● ACTIVITY
Below are lines of data; restate word for word those running from the line containing "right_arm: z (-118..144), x" to the line containing "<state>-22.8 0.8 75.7", inclusive, and no others.

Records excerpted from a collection
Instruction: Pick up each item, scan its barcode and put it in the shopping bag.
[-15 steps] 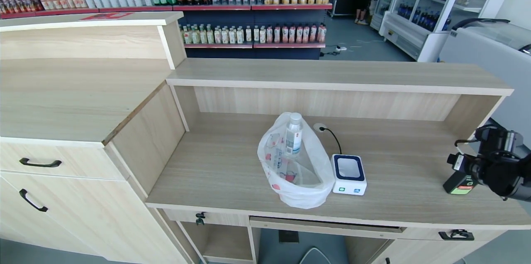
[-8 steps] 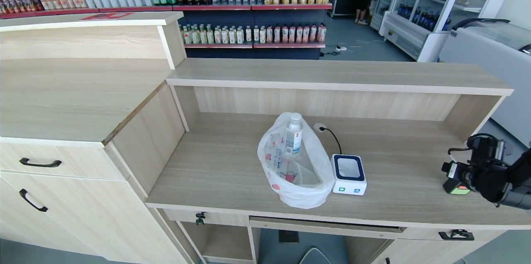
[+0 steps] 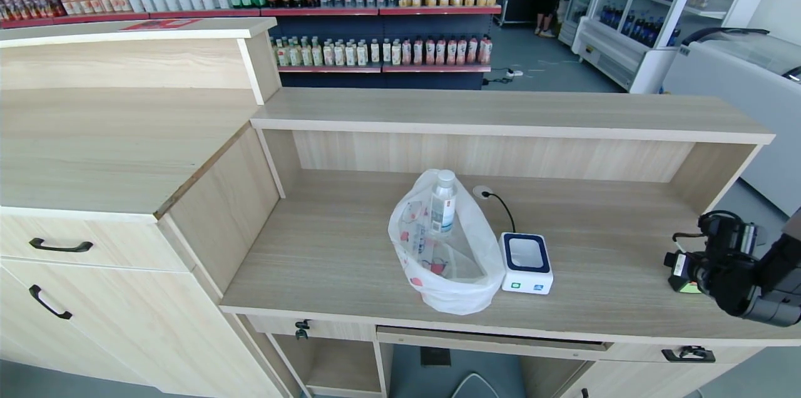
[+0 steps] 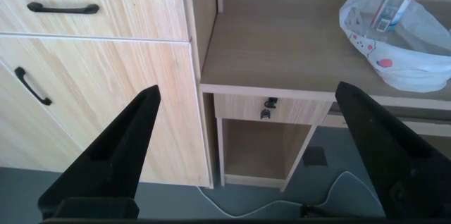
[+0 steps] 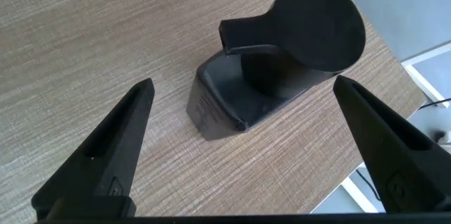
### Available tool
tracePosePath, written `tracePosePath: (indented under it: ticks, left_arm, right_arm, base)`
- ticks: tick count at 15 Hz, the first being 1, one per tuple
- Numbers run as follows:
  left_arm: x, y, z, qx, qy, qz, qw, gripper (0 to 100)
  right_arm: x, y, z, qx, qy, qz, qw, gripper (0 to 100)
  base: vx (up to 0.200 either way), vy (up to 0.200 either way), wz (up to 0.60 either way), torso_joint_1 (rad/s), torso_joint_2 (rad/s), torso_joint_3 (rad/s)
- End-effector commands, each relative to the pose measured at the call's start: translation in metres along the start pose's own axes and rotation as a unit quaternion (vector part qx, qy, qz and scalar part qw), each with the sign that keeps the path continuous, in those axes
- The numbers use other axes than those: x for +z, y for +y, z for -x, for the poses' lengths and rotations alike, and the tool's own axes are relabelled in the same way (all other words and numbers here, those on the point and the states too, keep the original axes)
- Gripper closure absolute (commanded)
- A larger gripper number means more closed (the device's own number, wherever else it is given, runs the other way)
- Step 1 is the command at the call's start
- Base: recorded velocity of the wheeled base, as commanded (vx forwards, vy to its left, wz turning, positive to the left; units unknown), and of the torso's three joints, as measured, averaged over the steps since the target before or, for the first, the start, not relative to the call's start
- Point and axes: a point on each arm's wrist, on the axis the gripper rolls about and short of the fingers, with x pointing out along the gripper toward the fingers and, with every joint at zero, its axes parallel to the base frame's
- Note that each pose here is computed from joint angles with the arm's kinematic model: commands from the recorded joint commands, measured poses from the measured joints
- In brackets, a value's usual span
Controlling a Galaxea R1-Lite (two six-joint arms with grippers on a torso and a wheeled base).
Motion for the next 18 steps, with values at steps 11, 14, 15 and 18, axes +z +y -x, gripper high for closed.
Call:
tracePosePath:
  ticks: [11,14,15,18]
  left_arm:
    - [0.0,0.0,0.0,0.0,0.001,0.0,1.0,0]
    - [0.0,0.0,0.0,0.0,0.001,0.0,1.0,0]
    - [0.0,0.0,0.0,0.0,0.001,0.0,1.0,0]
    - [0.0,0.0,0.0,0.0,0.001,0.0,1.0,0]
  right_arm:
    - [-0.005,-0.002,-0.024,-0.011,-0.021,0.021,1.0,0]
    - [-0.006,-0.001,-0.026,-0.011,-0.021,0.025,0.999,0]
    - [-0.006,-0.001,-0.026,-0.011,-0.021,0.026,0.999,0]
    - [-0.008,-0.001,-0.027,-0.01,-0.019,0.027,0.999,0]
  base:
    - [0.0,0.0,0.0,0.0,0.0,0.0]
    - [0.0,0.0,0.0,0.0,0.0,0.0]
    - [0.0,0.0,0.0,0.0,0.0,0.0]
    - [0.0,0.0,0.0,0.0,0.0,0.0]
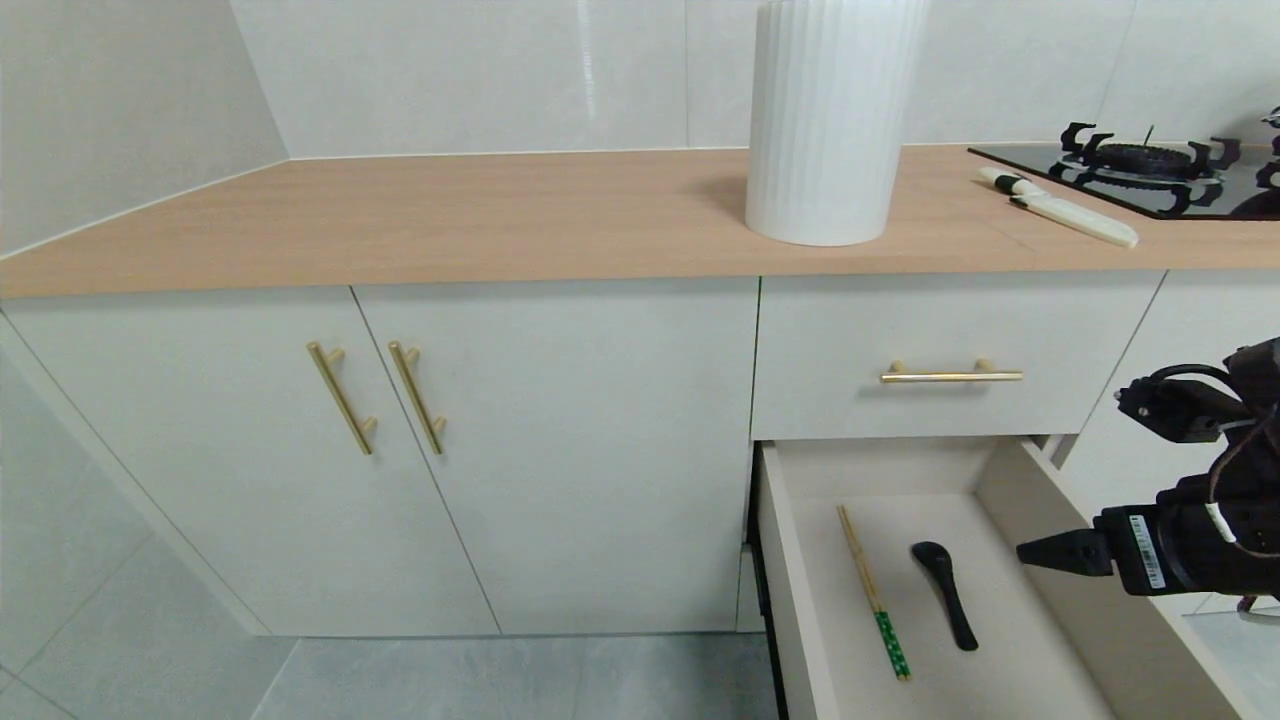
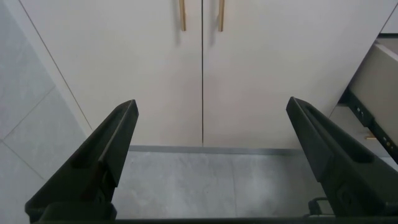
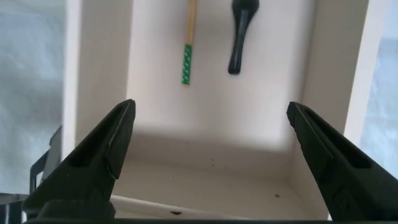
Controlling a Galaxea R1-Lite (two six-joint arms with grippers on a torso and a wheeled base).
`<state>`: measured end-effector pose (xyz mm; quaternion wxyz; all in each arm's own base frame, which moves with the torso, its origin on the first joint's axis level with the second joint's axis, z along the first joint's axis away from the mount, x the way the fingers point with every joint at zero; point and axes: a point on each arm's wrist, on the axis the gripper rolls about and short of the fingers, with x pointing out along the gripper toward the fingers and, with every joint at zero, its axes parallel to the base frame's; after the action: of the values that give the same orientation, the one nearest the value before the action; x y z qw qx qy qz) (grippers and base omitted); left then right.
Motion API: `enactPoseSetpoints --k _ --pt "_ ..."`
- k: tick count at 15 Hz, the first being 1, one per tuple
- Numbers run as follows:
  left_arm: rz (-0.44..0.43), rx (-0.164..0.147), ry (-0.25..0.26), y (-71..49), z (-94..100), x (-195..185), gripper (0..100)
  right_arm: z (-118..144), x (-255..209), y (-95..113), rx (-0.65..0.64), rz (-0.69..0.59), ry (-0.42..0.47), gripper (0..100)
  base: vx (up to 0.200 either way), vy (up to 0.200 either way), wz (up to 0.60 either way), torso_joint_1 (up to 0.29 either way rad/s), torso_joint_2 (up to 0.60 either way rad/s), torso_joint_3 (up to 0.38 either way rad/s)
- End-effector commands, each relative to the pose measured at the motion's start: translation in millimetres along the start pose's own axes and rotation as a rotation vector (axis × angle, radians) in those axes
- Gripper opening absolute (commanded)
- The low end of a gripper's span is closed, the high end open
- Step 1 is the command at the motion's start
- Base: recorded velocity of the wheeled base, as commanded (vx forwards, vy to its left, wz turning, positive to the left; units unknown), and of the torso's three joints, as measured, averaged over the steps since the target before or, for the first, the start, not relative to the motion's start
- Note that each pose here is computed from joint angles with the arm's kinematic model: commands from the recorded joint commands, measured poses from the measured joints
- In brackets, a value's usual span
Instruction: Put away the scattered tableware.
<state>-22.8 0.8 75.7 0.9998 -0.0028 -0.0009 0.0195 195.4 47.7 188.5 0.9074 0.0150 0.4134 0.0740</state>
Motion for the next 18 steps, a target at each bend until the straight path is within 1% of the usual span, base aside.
enactPoseSetpoints --k 1,4,5,7,9,14,15,16,18 --pt "0.001 0.001 0.002 0.0 -0.1 0.1 100 -0.5 -5.1 0.7 -0.012 0.003 -0.01 100 -0.2 0.0 0.0 0.017 0.0 0.002" --pt "0.001 0.001 0.002 0.0 -0.1 0.1 100 -1.4 -5.1 0.9 -0.02 0.002 -0.007 100 -0.2 0.0 0.0 0.001 0.0 0.006" --pt "0.001 0.001 0.002 0.0 -0.1 0.1 100 -2.8 -4.4 3.7 -0.031 0.011 0.0 100 -0.2 0.0 0.0 0.007 0.01 0.002" --pt "0.001 0.001 0.0 0.0 -0.1 0.0 100 -8.3 -5.1 9.6 -0.059 0.025 0.043 100 -0.2 0.0 0.0 0.005 0.0 0.002" --pt "0.001 0.001 0.002 0.0 -0.1 0.1 100 -13.5 -3.3 15.9 -0.089 0.04 0.093 100 0.0 0.0 0.0 0.0 0.0 0.0" --pt "0.001 0.001 0.0 0.0 -0.1 0.0 100 -26.9 13.9 31.4 -0.168 0.049 0.312 100 0.0 0.0 0.0 0.0 0.0 0.0" --pt "0.001 0.001 0.0 0.0 -0.1 0.0 100 -27.0 17.6 32.2 -0.17 0.043 0.342 100 0.0 0.0 0.0 0.0 0.0 0.0" --pt "0.001 0.001 0.0 0.0 -0.1 0.0 100 -29.1 24.3 33.1 -0.176 0.032 0.401 100 0.0 0.0 0.0 0.0 0.0 0.0" --pt "0.001 0.001 0.002 0.0 -0.1 0.1 100 -31.4 32.7 34.6 -0.183 0.024 0.451 100 0.0 0.0 0.0 0.0 0.0 0.0"
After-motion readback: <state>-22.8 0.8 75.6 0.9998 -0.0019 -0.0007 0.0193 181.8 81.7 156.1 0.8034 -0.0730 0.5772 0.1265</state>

● ANSWER SECTION
  right_arm: z (-118..144), x (-255..209), y (-95..113), rx (-0.65..0.64), rz (-0.69..0.59), ry (-0.42..0.47), gripper (0..100)
  base: vx (up to 0.200 either way), vy (up to 0.200 either way), wz (up to 0.60 either way), torso_joint_1 (up to 0.29 either way rad/s), torso_joint_2 (up to 0.60 either way rad/s), torso_joint_3 (up to 0.38 either way rad/s)
- End-effector commands, each relative to the pose measured at the motion's start: translation in millimetres along the start pose's own axes and rotation as a rotation vector (axis × angle, radians) in those axes
- Gripper opening absolute (commanded)
- The low end of a gripper's span is closed, the high end open
- Step 1 is the command at the motion's start
- Base: recorded velocity of the wheeled base, as commanded (vx forwards, vy to its left, wz turning, positive to the left; units unknown), and of the torso's three joints, as measured, averaged over the steps since the target before or, for the first, the start, not relative to the motion's start
- Note that each pose here is computed from joint angles with the arm's kinematic model: commands from the recorded joint commands, measured poses from the measured joints
- In brackets, a value's usual span
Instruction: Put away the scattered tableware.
<state>-22.8 0.8 75.7 0.9998 -0.0028 -0.0009 0.0195 195.4 47.7 188.5 0.9074 0.0150 0.4134 0.0740</state>

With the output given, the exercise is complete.